Puerariae Lobatae Radix, also known as Gegen in China, has been a commonly used Traditional Chinese Medicine for about 2000 years. It was first recorded in Shen Nong Ben Cao Jing. Gegen is the root of Pueraria lobata (Willd.) Ohwi, according to Pharmacopoeia of the People's Republic of China (PPRC).[1] It has very high medicinal value in applications such as muscle pain relief (by virtue of its antifebrile properties), venting measles and rashes, and preventing spleen-deficiency syndrome.[1] Modern pharmacological studies have showed that P. Lobatae Radix has anti-inflammatory, antioxidant, antineoplastic, antiarrhythmic, and central inhibition of alcohol activities.[2],[3],[4] P. Lobatae Radix is characterized by its puerarin abundance, and it is commonly used in China, Korea, and Japan for the treatment of fever, diarrhoea, diabetes and cardiovascular diseases.[5] In addition to its medicinal uses, P. lobata is also used as a food plant, and its starch content has been incorporated into health care products, food, beverage, etc.[6] Thus, P. lobatae radix has a huge demand in the domestic and international market, and its supply is attracting increasing attention. The quality of P. lobatae radix is also increasingly of interest since it is not only the prerequisite for its medical and nutraceutical effects but also an important determinant of its price.

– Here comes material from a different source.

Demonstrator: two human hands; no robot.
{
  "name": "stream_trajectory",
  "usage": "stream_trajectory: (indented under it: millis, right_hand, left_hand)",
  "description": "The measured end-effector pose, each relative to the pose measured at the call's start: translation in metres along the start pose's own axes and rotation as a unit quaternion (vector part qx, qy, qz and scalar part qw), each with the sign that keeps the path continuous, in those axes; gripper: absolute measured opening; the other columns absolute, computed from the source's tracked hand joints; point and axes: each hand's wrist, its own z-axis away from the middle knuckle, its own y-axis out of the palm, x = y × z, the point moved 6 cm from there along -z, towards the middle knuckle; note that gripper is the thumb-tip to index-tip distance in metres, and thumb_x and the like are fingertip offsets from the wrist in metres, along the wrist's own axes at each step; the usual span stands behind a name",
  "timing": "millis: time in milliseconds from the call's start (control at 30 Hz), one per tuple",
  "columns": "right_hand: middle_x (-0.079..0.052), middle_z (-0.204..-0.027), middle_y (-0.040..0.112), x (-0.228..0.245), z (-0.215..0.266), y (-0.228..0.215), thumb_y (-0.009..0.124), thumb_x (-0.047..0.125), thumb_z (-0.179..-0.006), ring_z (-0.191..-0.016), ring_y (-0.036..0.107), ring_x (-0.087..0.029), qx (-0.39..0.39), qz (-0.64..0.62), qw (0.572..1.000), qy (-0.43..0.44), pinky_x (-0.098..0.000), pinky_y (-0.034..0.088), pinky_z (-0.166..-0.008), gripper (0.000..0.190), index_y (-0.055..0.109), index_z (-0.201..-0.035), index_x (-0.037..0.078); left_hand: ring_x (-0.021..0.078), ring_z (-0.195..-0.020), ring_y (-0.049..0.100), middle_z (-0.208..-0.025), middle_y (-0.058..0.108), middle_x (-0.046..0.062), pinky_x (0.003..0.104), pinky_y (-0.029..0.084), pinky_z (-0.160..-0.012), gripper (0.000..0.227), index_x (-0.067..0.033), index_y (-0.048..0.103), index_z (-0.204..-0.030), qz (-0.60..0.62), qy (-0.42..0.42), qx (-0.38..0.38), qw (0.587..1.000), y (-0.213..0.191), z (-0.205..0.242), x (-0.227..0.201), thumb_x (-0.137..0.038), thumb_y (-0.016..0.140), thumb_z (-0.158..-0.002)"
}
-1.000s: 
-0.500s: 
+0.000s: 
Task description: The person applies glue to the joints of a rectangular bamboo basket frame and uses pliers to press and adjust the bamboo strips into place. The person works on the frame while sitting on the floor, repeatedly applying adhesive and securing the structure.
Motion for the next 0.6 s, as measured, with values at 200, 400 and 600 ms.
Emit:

Isoflavonoids such as puerarin, daidzin, and daidzein are the main bioactive components in P. lobatae radix.[2] Puerarin is used as the index component for P. lobatae radix quality control according to the PPRC.[1] Apart from the morphological characteristics, researchers have also used chemical methods of analysis such as high-performance liquid chromatography (HPLC) and high-performance thin-layer chromatography, which is recommended for medicinal herb authentication.[7],[8],[9],[10] In most cases, puerarin was selected as the index component in these studies.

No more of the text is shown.